### [Work instructions]
Restate the records below exactly. Pictures are not part of the copy.

-*-*-

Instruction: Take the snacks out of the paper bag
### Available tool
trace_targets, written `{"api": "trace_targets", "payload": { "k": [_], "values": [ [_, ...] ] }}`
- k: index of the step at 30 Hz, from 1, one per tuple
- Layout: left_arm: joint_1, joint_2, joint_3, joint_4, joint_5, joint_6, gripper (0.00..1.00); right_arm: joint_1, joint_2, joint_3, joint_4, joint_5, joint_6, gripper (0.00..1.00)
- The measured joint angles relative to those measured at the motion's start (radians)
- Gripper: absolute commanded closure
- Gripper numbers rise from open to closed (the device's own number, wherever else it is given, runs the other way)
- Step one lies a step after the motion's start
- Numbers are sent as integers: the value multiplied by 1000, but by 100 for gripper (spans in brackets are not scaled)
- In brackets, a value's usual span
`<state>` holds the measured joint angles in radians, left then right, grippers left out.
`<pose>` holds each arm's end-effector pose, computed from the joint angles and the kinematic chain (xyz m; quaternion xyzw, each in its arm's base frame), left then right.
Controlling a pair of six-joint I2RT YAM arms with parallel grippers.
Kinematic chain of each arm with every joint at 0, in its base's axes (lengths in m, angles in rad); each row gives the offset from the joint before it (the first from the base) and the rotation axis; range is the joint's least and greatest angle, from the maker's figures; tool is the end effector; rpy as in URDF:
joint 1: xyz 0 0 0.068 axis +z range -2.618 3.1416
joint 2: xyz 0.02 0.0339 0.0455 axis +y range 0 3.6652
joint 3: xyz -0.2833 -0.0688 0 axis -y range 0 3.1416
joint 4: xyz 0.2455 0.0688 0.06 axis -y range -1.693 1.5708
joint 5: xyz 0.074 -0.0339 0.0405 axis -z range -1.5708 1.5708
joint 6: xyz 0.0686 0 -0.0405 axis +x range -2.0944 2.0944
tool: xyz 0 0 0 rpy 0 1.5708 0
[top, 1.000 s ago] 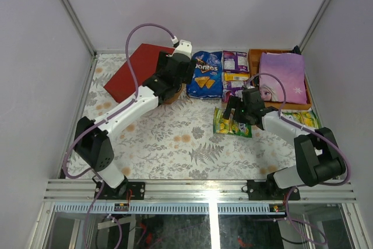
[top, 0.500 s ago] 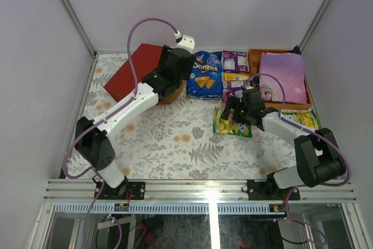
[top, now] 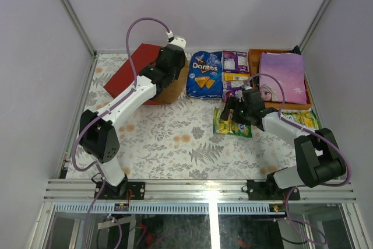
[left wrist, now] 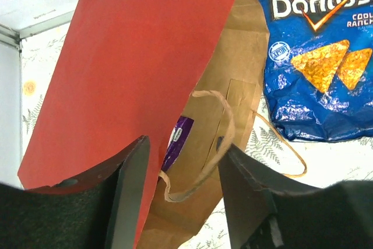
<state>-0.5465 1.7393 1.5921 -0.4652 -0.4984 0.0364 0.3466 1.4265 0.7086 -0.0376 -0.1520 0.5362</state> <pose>0.3836 -0.1949 0.3390 0.1382 0.8564 0.0990 0.4876 0.2851 0.1140 0.1803 0.0567 0.9141 0.2319 0.3276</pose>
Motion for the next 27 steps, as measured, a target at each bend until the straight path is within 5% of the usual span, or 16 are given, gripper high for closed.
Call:
{"api": "trace_targets", "payload": {
  "k": [4, 18, 27],
  "values": [
    [-2, 0, 0, -3, 16, -12, 100, 0, 0, 0, 5, -9, -2, 12],
    [-3, -168, -206, -5, 71, -65, 100, 0, 1, 0, 17, -35, -2, 16],
    [-5, -377, -279, -26, 70, -174, 100, 138, -26, 0, 84, -21, 13, 4]
  ]
}}
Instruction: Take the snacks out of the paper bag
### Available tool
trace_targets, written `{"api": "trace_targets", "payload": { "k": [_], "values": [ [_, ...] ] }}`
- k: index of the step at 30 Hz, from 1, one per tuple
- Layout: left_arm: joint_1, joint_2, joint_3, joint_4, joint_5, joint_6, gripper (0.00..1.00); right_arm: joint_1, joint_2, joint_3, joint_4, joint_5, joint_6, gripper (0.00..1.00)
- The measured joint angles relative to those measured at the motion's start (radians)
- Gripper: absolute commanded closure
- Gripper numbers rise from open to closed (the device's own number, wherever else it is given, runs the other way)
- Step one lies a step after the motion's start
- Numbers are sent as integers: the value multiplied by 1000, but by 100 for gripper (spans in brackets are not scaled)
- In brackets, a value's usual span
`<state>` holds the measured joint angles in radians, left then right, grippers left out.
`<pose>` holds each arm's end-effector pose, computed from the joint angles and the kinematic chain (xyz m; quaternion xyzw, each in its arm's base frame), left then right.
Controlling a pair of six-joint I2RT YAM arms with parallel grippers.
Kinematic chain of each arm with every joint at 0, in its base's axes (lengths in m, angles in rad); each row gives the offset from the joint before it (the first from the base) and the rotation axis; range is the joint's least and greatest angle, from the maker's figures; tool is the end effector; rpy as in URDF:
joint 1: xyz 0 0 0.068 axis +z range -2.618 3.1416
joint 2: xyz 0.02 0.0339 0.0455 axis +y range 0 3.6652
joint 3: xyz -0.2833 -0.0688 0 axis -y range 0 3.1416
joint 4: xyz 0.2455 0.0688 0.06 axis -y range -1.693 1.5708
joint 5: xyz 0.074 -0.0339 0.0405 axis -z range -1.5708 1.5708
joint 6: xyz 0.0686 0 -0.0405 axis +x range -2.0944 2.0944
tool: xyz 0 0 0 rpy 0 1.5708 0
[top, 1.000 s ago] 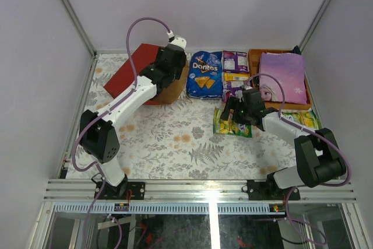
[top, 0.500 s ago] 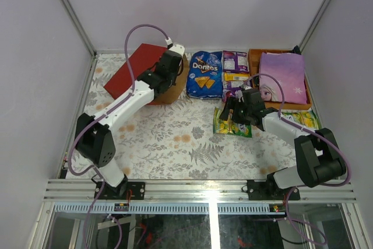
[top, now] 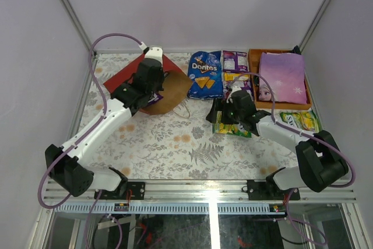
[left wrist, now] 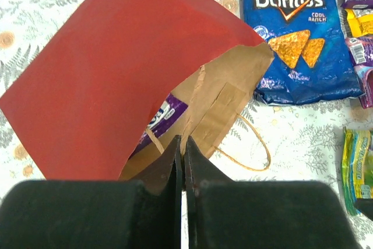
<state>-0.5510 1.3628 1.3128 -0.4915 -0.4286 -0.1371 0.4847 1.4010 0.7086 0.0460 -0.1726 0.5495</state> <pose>0.2932 -0.1467 0.3680 0.0723 0.8539 0.0120 0.5152 0.2709 0.1560 0.1969 -0.0095 0.8925 0.2867 0.3480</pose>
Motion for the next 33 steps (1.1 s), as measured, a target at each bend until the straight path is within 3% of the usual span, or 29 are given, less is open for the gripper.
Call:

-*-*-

### [Solution to this exercise]
Instruction: Take the snacks out of the paper bag
### Available tool
trace_targets, written `{"api": "trace_targets", "payload": { "k": [_], "values": [ [_, ...] ] }}`
- k: index of the step at 30 Hz, from 1, one per tuple
- Layout: left_arm: joint_1, joint_2, joint_3, joint_4, joint_5, joint_6, gripper (0.00..1.00); right_arm: joint_1, joint_2, joint_3, joint_4, joint_5, joint_6, gripper (0.00..1.00)
- The measured joint angles relative to those measured at the motion's start (radians)
- Gripper: absolute commanded closure
- Gripper numbers rise from open to closed (the device's own number, wherever else it is given, runs the other way)
- Step one lies a step after the motion's start
- Numbers are sent as integers: the value multiplied by 1000, but by 100 for gripper (spans in brackets are not scaled)
- In brackets, a value's usual span
`<state>` holds the measured joint angles in radians, left then right, grippers left out.
`<pose>` holds each arm's end-effector pose, computed from the joint angles and the kinematic chain (xyz m; quaternion xyzw, each in its arm's base frame), left then right.
Controlling a pair of six-joint I2RT YAM arms with parallel grippers.
Kinematic chain of each arm with every joint at 0, in its base's axes (lengths in m, angles in rad); each row gives the offset from the joint before it (the first from the base) and the rotation axis; range is the joint's least and greatest angle, from the maker's figures; tool is the end effector; rpy as in URDF:
joint 1: xyz 0 0 0.068 axis +z range -2.618 3.1416
joint 2: xyz 0.02 0.0339 0.0455 axis +y range 0 3.6652
joint 3: xyz -0.2833 -0.0688 0 axis -y range 0 3.1416
joint 4: xyz 0.2455 0.0688 0.06 axis -y range -1.693 1.5708
joint 5: xyz 0.074 -0.0339 0.0405 axis -z range -1.5708 1.5708
joint 6: xyz 0.0686 0 -0.0405 axis +x range -2.0944 2.0944
tool: xyz 0 0 0 rpy 0 1.5708 0
[top, 1.000 s ago] 
[top, 0.500 s ago] 
[top, now] 
[left wrist, now] 
<state>-0.5465 1.7393 1.5921 -0.4652 -0.4984 0.0364 0.3466 1.4265 0.7086 -0.0376 -0.1520 0.5362</state> <pose>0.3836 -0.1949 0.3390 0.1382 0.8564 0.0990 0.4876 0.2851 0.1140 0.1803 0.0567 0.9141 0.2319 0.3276</pose>
Motion for the next 27 steps, as measured, a target at each bend until the straight path is within 5% of the usual span, or 16 are given, gripper high for closed.
Call:
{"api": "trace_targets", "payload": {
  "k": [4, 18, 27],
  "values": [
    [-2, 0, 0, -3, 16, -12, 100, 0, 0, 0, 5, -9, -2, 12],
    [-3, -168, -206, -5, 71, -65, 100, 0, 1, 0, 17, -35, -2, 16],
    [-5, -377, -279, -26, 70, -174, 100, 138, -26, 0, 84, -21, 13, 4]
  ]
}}
Instruction: Take the snacks out of the paper bag
### Available tool
trace_targets, written `{"api": "trace_targets", "payload": { "k": [_], "values": [ [_, ...] ] }}`
- k: index of the step at 30 Hz, from 1, one per tuple
- Layout: left_arm: joint_1, joint_2, joint_3, joint_4, joint_5, joint_6, gripper (0.00..1.00); right_arm: joint_1, joint_2, joint_3, joint_4, joint_5, joint_6, gripper (0.00..1.00)
- The measured joint angles relative to those measured at the motion's start (radians)
- Gripper: absolute commanded closure
- Gripper numbers rise from open to closed (the device's own number, wherever else it is given, runs the other way)
- Step one lies a step after the motion's start
- Numbers are sent as integers: the value multiplied by 1000, but by 100 for gripper (spans in brackets are not scaled)
- In brackets, a value's usual span
`<state>` holds the measured joint angles in radians, left then right, grippers left out.
`<pose>` holds each arm's end-effector pose, computed from the joint angles and the kinematic chain (xyz m; quaternion xyzw, each in its arm's base frame), left then right.
Controlling a pair of six-joint I2RT YAM arms with parallel grippers.
Kinematic chain of each arm with every joint at 0, in its base's axes (lengths in m, angles in rad); each row gives the offset from the joint before it (the first from the base) and the rotation axis; range is the joint's least and greatest angle, from the maker's figures; tool is the end effector; rpy as in URDF:
joint 1: xyz 0 0 0.068 axis +z range -2.618 3.1416
joint 2: xyz 0.02 0.0339 0.0455 axis +y range 0 3.6652
joint 3: xyz -0.2833 -0.0688 0 axis -y range 0 3.1416
joint 4: xyz 0.2455 0.0688 0.06 axis -y range -1.693 1.5708
joint 5: xyz 0.074 -0.0339 0.0405 axis -z range -1.5708 1.5708
joint 6: xyz 0.0686 0 -0.0405 axis +x range -2.0944 2.0944
tool: xyz 0 0 0 rpy 0 1.5708 0
[top, 1.000 s ago] 
[top, 0.500 s ago] 
[top, now] 
[left wrist, now] 
<state>-0.5510 1.3628 1.3128 -0.4915 -0.4286 -0.1371 0.4847 1.4010 0.7086 0.0460 -0.1726 0.5495</state> <pose>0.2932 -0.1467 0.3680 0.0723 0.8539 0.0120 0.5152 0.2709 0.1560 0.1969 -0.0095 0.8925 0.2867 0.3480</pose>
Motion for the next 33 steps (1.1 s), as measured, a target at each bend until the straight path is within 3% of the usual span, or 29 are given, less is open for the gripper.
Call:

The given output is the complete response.